Current Investigators: Holt, Victoria L. , Barr, Dana Boyd , Chen, Chu
Institution: Fred Hutchinson Cancer Research Center
EPA Project Officer: Chung, Serena
Project Period: March 25, 2002 through March 24, 2005 (Extended to March 24, 2007)
Project Amount: $966,841
RFA: Endocrine Disruptors: Epidemiologic Approaches (2001) RFA Text | Recipients Lists
Research Category: Endocrine Disruptors , Health , Safer Chemicals
We propose to investigate the relationship between endometriosis and exposure to organochlorine compounds (including the pesticide methoxychlor) and polychlorinated biphenyls in a large population-based study, and determine whether these associations are modified by polymorphisms in genes involved in detoxification and estrogen metabolism. The study will be an ancillary investigation to Women's Risk of Endometriosis (WREN), an on-going case-control study funded by the National Institute of Child Health and Human Development and conducted within a large health maintenance organization in western Washington State.
Available WREN data, including in-person interviews (reproductive, contraceptive, menstrual, behavioral, and other characteristics), dietary intake questionnaires, anthropometric measurements, pharmacy information, and analyses of two polymorphic genes coding enzymes active in detoxification and estrogen metabolism (GSTM1, COMT) will be used. Additionally, for the proposed study, blood samples from 300 WREN cases and 600 WREN controls will be analyzed for lipid-adjusted serum levels of total PCBs, PCB congeners, HCB, ?-HCH, -HCH, aldrin, hepachlor epoxide, oxychlordane, trans-nonachlor, p,p'-DDE, o,p'-DDE, dieldrin, endrin, o,p'-DDT, p,p'-DDT, and mirex residues, as well as two polymorphic cytochrome p450 genes (1A1 and 1A2), using standard methods. Urine samples will be collected from 150 WREN cases and 300 WREN controls and analyzed for methoxychlor metabolite HPTE levels.
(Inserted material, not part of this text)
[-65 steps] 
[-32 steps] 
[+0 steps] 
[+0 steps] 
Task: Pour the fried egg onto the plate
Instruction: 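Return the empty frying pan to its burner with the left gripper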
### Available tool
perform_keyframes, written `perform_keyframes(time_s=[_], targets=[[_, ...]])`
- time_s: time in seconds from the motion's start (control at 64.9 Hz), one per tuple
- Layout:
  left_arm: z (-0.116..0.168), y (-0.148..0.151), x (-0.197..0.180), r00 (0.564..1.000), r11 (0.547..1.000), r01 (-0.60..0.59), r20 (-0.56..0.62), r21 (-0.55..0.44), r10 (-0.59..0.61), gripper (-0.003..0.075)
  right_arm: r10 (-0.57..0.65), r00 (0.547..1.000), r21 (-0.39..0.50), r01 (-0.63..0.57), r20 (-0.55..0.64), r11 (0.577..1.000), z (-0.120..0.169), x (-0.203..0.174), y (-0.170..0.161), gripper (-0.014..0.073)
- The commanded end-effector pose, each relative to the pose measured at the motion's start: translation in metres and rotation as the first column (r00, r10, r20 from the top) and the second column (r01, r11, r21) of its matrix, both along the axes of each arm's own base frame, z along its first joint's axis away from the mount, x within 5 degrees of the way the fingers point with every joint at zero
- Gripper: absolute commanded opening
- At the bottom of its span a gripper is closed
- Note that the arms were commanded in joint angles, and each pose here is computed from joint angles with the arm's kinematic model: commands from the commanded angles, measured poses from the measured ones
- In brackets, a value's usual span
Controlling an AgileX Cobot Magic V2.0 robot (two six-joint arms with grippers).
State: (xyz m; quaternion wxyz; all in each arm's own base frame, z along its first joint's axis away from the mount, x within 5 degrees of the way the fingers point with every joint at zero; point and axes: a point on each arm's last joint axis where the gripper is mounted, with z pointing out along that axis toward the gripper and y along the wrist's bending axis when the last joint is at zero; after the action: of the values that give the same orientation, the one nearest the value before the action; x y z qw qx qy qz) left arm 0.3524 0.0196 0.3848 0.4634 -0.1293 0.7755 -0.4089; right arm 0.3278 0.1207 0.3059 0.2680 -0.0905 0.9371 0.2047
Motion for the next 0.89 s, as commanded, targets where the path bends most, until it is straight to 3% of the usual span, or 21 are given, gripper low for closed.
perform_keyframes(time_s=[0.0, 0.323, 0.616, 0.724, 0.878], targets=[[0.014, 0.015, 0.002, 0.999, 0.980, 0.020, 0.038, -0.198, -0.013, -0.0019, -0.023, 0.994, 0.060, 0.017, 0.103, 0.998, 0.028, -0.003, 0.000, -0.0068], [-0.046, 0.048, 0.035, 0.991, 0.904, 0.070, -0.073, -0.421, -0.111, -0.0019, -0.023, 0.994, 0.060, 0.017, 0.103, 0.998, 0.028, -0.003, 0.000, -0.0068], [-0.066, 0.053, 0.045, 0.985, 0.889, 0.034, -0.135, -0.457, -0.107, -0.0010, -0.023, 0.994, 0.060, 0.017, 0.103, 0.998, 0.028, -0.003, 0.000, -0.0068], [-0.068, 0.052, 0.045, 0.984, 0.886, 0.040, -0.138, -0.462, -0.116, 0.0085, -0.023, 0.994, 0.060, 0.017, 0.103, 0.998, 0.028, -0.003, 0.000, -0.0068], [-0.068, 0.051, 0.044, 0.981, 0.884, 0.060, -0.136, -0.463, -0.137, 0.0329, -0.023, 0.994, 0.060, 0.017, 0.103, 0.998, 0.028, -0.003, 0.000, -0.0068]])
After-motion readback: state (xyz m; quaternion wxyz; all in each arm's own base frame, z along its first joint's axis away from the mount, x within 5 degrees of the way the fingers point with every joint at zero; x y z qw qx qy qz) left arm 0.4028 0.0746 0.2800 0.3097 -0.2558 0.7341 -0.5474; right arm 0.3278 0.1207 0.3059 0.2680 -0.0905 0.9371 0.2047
Through analyses comparing cases and controls with respect to levels of these organic pollutants, other hormonal risk factors, and their interactions with genetic polymorphisms, we expect to determine whether the tested organic pollutants (in the presence or absence of other known estrogen-related factors) are associated with altered endometriosis risk in a U.S. population with typical environmental exposure levels.